Türkiye ekonomisi yılın üçüncü çeyreğinde yıllık bazda yüzde 5,9 büyüdü. Ancak yılın ikinci çeyreğine göre büyüme yüzde 3’le sınırlı kaldı. Biraz hız kesmesine karşın hane halkı tüketimi de temmuz-eylül döneminde yüzde 11,2 arttı. Bunun sonucu olarak özel tüketimin büyümeye yüzde 7,7 katkısı oldu. Bu durumun iki önemli kaynağı olduğu söyleyen Altınbaş Üniversitesi İşletme Fakültesi Öğretim Üyesi, deneyimli ekonomist Prof. Dr. Hayri Kozanoğlu, “Birincisi temmuz ücret artışlarının talebe getirdiği canlılık. Diğeri ise, 28 Mayıs seçimleri sonrasında Merkez Bankası faiz artışlarına başlasa da hala borçlanarak tüketmenin hissedilen enflasyonla kıyaslanınca cazip kalması. Ancak bu eğilim 2024’te belirgin biçimde yavaşlayacak” dedi.
“Asgari ücretlilerin refah seviyeleri giderek gerileyecek”
2024 başındaki yeni maaş zamlarının ‘para yanılsamasına’ neden olacağınadeğinen Kozanoğlu, marttaki yerel seçimlere kadar alım gücünün geçici de olsa artacağını ve toplumda hayat pahalılığı memnuniyetsizliğinin bir nebze hafifleyeceğini vurguladı. Bu dönemde beklenen döviz girişlerinin sağlanması halinde, enflasyonun kur yoluyla beslenemeyeceğini, talebin zayıflayarak, fiyat artışlarının da hız keseceğini kaydetti. Yıl başında bir kez zam alan asgari ücretlilerin yılın geri kalan aylarında refahlarının giderek gerileyeceğinin altını çizdi.
“Yüzde 0,3 büyüme ile tarımdaki arz, talebi karşılamıyor”
En önemli sorunun ise yıllık sadece yüzde 0,3 büyüme ile tarım sektöründe olduğunu kaydeden Prof.
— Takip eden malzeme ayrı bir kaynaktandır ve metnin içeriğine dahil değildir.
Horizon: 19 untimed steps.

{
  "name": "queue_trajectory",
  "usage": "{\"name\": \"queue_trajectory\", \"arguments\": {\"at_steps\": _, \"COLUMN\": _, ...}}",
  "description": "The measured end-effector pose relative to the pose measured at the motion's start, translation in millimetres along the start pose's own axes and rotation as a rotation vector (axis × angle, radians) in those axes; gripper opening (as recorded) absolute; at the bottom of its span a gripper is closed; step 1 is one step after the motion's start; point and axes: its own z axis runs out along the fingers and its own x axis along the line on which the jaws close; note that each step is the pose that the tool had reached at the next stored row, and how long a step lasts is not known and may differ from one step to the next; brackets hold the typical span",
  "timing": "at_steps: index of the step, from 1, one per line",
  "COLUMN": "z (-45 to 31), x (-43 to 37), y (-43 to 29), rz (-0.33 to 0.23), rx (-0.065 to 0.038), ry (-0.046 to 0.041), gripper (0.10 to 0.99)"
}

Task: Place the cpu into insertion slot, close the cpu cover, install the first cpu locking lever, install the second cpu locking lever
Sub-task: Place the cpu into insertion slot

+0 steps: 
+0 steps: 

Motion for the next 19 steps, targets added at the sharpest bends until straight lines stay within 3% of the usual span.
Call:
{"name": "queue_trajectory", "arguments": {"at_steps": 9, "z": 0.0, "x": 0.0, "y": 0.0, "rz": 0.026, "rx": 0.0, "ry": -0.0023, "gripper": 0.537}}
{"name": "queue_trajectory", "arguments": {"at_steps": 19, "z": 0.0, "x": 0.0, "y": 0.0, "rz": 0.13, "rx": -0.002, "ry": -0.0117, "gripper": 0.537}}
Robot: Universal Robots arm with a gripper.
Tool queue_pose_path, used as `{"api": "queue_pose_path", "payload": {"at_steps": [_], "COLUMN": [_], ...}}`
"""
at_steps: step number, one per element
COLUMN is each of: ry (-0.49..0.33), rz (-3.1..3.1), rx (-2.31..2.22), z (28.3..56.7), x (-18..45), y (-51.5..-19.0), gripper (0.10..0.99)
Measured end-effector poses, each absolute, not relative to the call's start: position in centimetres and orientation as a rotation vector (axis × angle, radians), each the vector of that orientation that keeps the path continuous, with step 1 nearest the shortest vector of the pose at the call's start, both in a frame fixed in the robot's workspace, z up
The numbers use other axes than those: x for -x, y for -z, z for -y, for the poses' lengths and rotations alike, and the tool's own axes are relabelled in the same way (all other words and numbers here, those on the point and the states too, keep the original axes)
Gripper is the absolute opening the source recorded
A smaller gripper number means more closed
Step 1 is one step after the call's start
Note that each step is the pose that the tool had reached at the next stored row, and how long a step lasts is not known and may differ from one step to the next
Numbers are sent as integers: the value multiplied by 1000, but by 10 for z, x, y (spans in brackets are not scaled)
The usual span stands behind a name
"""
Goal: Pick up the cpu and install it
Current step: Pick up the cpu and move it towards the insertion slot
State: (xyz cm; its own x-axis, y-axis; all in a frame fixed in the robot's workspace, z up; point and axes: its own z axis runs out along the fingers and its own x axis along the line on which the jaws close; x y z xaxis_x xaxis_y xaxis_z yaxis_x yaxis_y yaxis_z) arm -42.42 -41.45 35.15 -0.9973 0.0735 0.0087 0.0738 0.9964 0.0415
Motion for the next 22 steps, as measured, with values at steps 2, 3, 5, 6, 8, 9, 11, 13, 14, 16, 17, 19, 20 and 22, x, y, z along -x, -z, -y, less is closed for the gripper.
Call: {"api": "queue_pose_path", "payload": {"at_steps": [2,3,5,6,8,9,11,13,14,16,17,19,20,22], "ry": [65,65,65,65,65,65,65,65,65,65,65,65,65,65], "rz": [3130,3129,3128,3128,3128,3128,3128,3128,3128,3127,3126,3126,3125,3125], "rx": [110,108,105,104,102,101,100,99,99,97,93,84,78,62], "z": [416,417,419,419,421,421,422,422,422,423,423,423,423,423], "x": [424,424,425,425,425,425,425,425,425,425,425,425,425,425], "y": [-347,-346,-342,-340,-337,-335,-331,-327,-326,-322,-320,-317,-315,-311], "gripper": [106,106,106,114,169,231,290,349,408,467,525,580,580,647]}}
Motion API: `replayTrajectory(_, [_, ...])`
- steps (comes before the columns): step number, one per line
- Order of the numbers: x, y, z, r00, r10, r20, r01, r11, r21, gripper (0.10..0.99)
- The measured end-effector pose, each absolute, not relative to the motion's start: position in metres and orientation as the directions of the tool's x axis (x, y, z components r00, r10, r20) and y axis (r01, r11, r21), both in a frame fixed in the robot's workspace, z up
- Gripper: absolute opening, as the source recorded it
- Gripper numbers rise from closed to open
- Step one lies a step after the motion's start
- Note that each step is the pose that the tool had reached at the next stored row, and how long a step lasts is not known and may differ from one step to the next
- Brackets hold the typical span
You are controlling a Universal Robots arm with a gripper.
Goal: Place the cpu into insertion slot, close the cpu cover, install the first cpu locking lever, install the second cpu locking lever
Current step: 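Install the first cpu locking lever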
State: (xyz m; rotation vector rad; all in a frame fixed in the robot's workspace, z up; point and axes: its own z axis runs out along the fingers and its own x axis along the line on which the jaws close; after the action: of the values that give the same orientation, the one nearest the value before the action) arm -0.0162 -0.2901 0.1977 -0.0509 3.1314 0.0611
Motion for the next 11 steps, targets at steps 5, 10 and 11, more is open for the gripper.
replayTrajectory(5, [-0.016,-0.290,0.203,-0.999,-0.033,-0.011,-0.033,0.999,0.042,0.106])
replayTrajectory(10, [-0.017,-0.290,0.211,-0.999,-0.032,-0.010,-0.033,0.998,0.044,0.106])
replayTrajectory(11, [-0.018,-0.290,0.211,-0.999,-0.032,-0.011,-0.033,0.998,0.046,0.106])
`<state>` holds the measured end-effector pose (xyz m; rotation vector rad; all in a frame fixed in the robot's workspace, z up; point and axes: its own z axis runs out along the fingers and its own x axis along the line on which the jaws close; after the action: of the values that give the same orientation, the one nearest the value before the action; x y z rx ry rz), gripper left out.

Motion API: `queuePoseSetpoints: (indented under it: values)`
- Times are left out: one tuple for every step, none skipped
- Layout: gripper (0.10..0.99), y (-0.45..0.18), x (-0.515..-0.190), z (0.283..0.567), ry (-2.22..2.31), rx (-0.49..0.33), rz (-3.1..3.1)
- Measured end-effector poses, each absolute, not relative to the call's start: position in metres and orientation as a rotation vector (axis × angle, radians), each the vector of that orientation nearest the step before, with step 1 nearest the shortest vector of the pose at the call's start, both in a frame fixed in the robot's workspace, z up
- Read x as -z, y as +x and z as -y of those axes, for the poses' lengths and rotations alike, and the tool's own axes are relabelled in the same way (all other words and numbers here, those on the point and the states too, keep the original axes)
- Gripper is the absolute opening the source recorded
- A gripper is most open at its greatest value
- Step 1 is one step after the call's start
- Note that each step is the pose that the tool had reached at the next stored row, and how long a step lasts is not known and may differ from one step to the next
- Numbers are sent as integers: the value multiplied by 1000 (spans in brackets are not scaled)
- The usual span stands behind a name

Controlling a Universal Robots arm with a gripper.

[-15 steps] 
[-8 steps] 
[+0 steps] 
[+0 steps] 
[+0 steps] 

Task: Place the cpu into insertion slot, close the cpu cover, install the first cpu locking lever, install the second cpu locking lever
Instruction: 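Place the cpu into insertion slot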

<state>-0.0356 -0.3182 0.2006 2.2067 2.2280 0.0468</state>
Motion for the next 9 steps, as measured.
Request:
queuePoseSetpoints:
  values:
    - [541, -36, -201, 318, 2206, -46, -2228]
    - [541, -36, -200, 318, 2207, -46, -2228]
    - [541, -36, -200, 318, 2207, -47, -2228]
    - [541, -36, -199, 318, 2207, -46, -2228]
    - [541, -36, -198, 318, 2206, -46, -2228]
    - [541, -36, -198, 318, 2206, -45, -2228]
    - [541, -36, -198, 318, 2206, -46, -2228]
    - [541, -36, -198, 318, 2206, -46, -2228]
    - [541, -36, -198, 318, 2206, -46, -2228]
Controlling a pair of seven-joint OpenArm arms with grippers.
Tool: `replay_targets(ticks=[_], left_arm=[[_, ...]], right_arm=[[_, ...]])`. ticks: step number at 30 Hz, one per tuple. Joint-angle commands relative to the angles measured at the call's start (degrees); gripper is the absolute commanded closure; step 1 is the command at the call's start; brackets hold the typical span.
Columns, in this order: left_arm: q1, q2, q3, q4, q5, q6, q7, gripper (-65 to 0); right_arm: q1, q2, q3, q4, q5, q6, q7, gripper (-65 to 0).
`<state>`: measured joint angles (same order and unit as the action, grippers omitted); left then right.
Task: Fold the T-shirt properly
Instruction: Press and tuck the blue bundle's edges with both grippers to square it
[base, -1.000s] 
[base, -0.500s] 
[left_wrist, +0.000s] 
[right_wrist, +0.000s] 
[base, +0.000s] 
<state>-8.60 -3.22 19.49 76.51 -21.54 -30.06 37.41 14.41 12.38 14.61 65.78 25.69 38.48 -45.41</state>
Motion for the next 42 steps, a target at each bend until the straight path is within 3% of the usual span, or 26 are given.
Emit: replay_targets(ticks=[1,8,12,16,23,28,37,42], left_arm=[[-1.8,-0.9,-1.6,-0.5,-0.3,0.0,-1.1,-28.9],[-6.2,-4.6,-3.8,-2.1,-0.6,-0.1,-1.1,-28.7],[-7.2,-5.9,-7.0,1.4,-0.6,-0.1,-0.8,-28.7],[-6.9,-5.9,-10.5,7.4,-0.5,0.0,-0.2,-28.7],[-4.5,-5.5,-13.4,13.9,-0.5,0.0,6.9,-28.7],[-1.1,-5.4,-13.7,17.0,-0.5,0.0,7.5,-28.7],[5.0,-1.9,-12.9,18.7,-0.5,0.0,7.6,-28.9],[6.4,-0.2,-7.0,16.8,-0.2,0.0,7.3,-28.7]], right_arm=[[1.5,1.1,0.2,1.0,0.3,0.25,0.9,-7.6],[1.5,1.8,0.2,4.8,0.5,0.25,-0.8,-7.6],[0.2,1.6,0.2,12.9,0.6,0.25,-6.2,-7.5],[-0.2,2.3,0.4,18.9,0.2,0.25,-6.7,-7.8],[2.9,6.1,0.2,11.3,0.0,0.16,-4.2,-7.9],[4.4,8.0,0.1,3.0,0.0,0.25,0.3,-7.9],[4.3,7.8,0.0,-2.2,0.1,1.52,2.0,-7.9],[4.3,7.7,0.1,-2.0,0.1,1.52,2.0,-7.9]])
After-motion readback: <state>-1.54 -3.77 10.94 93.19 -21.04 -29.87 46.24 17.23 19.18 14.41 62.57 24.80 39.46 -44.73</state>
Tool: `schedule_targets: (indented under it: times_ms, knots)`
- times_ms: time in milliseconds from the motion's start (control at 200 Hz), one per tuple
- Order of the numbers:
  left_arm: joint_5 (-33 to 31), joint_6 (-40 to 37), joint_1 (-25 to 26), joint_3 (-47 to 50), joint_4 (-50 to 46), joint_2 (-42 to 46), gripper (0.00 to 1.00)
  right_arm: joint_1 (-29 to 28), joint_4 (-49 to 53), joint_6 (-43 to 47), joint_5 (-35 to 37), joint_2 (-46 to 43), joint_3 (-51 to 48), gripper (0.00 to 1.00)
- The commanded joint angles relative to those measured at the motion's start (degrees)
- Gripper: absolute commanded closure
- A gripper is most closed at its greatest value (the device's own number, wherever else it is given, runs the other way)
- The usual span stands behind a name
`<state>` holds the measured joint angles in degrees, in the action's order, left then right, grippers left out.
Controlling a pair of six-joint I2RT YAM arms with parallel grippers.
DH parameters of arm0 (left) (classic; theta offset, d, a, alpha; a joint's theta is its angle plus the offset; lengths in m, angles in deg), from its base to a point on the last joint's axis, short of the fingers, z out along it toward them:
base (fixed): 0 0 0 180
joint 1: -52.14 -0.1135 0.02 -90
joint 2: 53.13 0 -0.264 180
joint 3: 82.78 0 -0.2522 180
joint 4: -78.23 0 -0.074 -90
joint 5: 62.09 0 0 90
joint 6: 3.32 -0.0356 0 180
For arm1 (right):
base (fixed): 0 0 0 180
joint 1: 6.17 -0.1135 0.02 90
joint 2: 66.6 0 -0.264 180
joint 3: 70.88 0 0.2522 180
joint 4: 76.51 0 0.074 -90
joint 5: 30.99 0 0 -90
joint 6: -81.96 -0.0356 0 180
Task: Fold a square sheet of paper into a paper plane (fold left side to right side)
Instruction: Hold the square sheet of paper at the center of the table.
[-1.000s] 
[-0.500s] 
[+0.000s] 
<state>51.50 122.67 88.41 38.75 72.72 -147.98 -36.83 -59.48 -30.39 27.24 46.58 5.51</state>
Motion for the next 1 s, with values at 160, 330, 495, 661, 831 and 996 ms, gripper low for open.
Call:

Dr. Kozanoğlu, “Uzun süredir nüfus artışının altında kalan tarım üretimi artışı yüksek sebze ve meyve fiyatlarının arz eksikliğinden kaynaklanıyor” görüşünü dile getirdi. Stok değişiminin büyümeyi aşağı çektiğini, üretim kapasitesinin talebe yetişememesinin bunun bir belirtisi olduğunu söyleyen Kozanoğlu, “Zaten bu durumun çıktı fazlası olduğu, Merkez Bankası raporlarında da görülüyor. 2024’te ise bu fazlanın çıktı açığına dönüşeceğini yine aynı raporlar gösteriyor” diye konuştu.
“Otomotiv ve yedek parça ithalatı 26,2 milyar dolara çıktı”
2023 üçüncü çeyreğindeki ithalat, ihracat oranlarının büyümeyi 2,6 puan olumsuz etkilediğini kaydeden Prof. Dr. Kozanoğlu, “Ekim ayında ihracatın yüzde 7,4, ithalatın ise sadece yüzde 0,6 arttığı açıklandı. Ancak bu pozitif görünümde enerji ve hammadde fiyatlarındaki düşüş ve altın ithalatına getirilen kısıtlamalar belirleyici oldu. Çünkü enerji ürünleri ve altın hariç ithalat ekimde yüzde 18,8 artmış. Nitekim ekim ayında tüketim malları ithalatı yüzde 78, yılın ilk 10 ayında yüzde 62,6 sıçrama gösterirken, ara malların ithalatı ekimde yüzde 13,5, yılın ilk 10 ayında yüzde 9.1 gerilemiş. Özellikle ocak-ekim arası otomotiv ve yedek parça ithalatının 26,2 milyar dolara çıkışı bu istatistikleri etkiledi” açıklamalarını yaptı.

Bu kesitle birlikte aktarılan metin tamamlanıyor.